PROBLEM DETAILS » Below is a listing with pictures. Repeat exactly the lines starting at the one holding "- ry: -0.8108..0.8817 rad" and going on through the one holding "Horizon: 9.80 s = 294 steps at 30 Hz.", and leave every picture out.
[[ SOURCE MATERIAL open ]]
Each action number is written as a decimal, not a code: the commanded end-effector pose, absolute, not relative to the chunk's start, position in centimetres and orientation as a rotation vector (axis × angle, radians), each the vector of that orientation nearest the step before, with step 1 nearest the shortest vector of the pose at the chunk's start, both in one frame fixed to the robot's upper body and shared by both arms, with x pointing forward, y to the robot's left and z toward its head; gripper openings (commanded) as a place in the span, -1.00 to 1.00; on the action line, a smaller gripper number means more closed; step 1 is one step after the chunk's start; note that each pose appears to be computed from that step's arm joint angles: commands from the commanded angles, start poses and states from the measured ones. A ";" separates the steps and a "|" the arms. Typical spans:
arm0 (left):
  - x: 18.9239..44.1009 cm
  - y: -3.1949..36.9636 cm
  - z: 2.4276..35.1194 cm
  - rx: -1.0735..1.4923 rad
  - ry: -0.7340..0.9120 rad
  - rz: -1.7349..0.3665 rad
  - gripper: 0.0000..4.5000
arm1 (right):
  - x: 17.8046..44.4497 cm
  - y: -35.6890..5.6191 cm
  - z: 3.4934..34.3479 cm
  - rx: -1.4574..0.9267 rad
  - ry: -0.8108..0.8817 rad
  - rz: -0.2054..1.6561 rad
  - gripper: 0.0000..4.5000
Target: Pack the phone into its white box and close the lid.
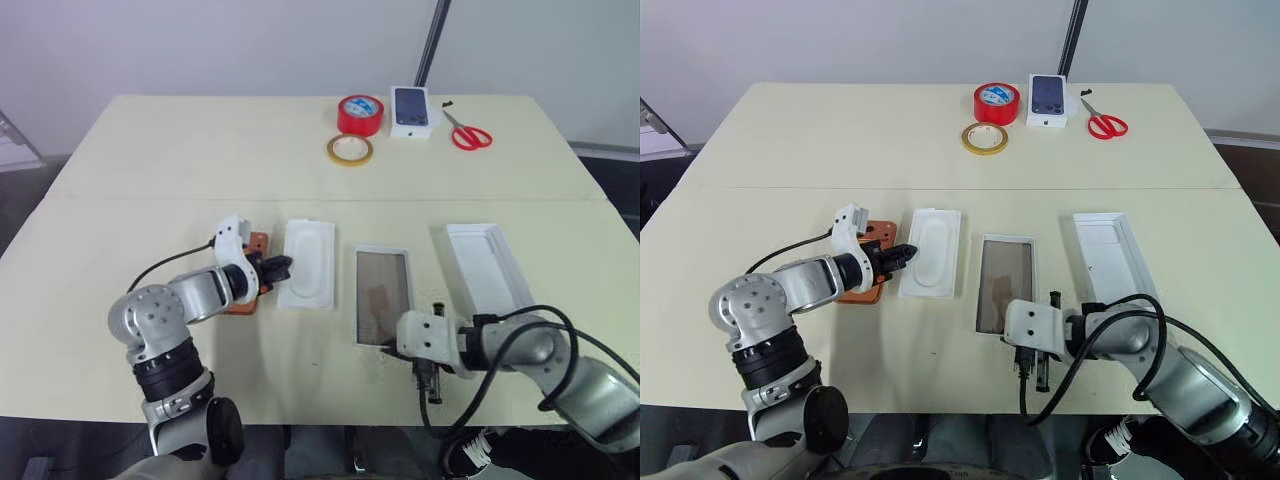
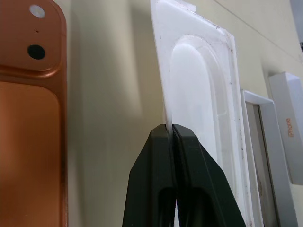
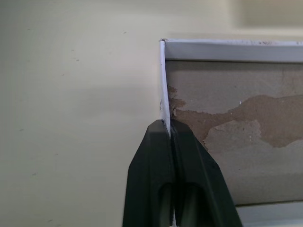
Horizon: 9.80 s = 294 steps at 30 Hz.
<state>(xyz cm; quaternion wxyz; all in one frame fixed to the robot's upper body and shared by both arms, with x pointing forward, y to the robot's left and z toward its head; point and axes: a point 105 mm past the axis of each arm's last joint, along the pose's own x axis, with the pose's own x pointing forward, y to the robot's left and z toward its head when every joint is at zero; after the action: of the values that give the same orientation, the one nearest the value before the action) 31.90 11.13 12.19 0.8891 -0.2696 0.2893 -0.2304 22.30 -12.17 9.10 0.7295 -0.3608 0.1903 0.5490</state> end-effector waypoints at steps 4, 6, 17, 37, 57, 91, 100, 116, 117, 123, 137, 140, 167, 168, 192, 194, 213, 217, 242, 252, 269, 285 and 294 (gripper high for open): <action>33.4 13.9 15.6 -0.578 0.475 -0.426 -1.00 | 24.1 -9.6 9.8 -0.879 0.279 1.278 -0.97; 33.7 14.8 16.1 -0.579 0.456 -0.401 -1.00 | 24.9 -8.3 9.8 -0.907 0.244 1.308 -0.97; 33.5 14.3 16.5 -0.551 0.444 -0.420 -1.00 | 28.8 -3.9 11.8 -0.881 0.153 1.256 -0.72; 32.4 9.4 13.3 -0.526 0.577 -0.467 -0.86 | 28.7 -11.0 16.4 -0.797 0.159 1.051 0.33; 32.2 14.8 18.1 -0.187 0.249 -0.564 0.33 | 33.0 -7.5 18.1 -0.659 0.075 0.886 -0.99; 29.0 22.8 14.2 -0.082 0.314 -0.481 0.45 | 33.7 0.2 16.5 -0.589 0.079 0.994 -1.00; 30.0 24.2 11.4 -0.226 0.617 -0.317 0.98 | 32.3 4.7 14.0 -0.697 0.210 1.105 -1.00; 27.4 18.6 9.1 -0.352 0.810 -0.524 0.98 | 32.6 6.7 11.2 -0.958 0.245 1.149 -1.00; 27.3 18.3 9.0 -0.356 0.811 -0.533 0.98 | 32.6 6.8 11.2 -0.962 0.241 1.153 -1.00; 26.8 16.7 8.8 -0.403 0.810 -0.594 0.98 | 32.4 6.9 11.2 -0.968 0.230 1.164 -1.00; 28.3 15.1 10.5 -0.592 0.733 -0.631 0.98 | 32.1 6.9 10.9 -0.950 0.229 1.168 -1.00; 28.5 15.5 10.5 -0.596 0.738 -0.609 0.98 | 32.1 6.9 10.9 -0.947 0.229 1.167 -1.00; 29.0 20.3 10.7 -0.787 0.664 -0.389 -0.34 | 32.3 6.3 11.7 -0.941 0.206 1.137 -1.00; 29.0 20.3 10.7 -0.797 0.662 -0.387 -0.55 | 32.4 6.2 11.9 -0.941 0.199 1.132 -1.00; 31.4 10.0 15.9 -1.032 0.551 -0.586 -0.97 | 29.3 -9.4 18.0 -0.470 0.084 1.045 -1.00; 31.7 9.0 15.2 -1.028 0.575 -0.588 -0.97 | 29.1 -10.8 17.4 -0.478 0.115 1.009 -1.00; 32.3 6.7 13.6 -0.935 0.658 -0.655 0.45 | 29.8 -14.2 16.7 -0.524 0.156 0.845 -1.00; 32.0 7.5 15.0 -0.902 0.627 -0.679 0.88 | 30.0 -14.2 16.6 -0.538 0.158 0.840 -1.00; 34.4 12.0 11.1 0.197 0.509 -0.653 -0.97 | 35.2 -9.0 12.5 -0.761 0.286 0.761 -1.00; 33.6 6.0 10.9 0.155 0.528 -0.872 -0.97 | 34.7 -8.0 12.8 -0.761 0.278 0.807 -1.00; 30.3 -5.1 11.4 0.057 0.582 -1.226 -0.97 | 29.2 -19.1 11.4 -0.814 0.527 0.637 -1.00; 31.5 -4.0 11.6 -0.005 0.575 -1.160 -0.97 | 27.9 -22.6 12.5 -0.820 0.579 0.548 -1.00; 31.3 1.0 14.8 0.036 0.318 -1.149 -1.00 | 26.9 -23.0 15.5 -0.644 0.573 0.594 0.30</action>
<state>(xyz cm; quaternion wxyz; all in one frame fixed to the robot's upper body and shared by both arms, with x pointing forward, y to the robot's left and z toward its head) 31.51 1.02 12.31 0.8248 0.0127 0.2173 -0.5218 26.86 -23.24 14.16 0.8571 -0.3153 0.2936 0.2826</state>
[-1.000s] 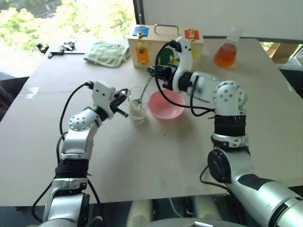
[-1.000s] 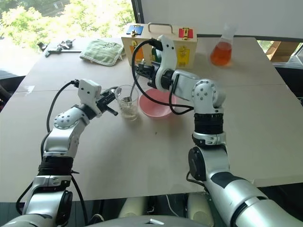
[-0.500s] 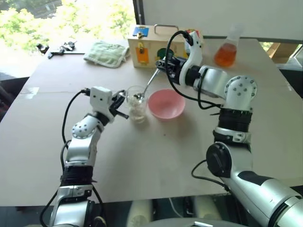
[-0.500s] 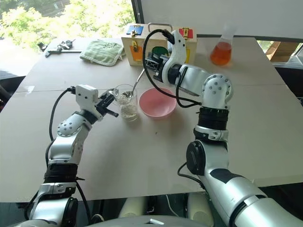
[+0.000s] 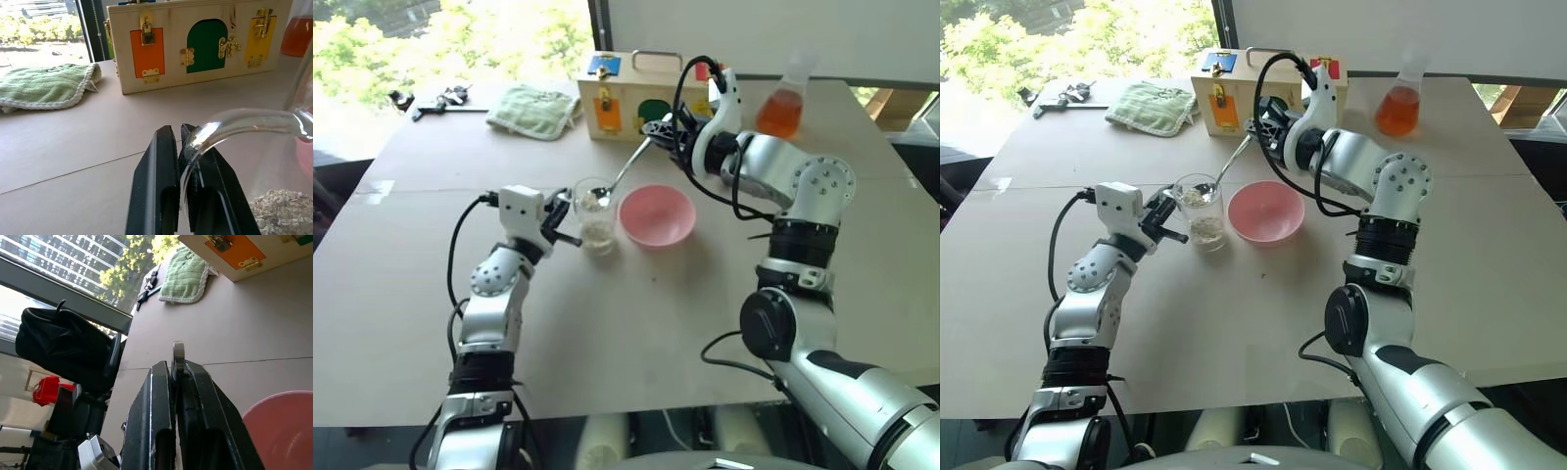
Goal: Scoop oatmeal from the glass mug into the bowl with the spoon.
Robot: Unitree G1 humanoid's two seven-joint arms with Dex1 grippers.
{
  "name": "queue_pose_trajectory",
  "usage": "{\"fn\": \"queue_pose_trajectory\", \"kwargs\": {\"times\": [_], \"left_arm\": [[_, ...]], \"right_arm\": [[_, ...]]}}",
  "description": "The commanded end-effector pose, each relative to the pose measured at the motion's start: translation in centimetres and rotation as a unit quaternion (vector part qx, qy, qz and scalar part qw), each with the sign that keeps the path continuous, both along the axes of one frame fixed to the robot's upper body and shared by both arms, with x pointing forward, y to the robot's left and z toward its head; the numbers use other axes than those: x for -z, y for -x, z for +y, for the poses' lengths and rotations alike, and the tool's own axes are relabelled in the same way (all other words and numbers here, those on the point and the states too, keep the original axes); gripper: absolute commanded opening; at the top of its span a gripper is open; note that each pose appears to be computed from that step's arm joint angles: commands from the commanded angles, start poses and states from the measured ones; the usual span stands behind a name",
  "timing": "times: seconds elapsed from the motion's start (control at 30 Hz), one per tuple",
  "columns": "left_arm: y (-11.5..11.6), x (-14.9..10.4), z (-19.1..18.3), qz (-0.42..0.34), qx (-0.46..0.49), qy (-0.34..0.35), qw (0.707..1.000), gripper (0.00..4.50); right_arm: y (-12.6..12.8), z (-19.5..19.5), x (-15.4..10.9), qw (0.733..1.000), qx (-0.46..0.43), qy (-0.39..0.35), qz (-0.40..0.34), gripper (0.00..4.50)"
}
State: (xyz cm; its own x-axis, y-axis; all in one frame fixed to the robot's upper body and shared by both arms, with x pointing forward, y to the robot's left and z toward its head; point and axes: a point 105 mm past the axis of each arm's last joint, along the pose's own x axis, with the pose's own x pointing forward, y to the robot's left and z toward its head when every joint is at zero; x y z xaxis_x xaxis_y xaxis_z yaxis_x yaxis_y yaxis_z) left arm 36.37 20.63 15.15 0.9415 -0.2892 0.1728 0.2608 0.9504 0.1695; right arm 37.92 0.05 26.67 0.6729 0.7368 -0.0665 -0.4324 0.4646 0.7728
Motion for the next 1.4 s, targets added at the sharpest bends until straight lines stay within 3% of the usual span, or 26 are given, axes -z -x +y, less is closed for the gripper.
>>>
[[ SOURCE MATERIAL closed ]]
EXERCISE SOLUTION »
  - ry: -0.8108..0.8817 rad
  - rz: -0.2054..1.6561 rad
  - gripper: 0.0000..4.5000
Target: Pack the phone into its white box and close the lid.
Horizon: 9.80 s = 294 steps at 30 Hz.

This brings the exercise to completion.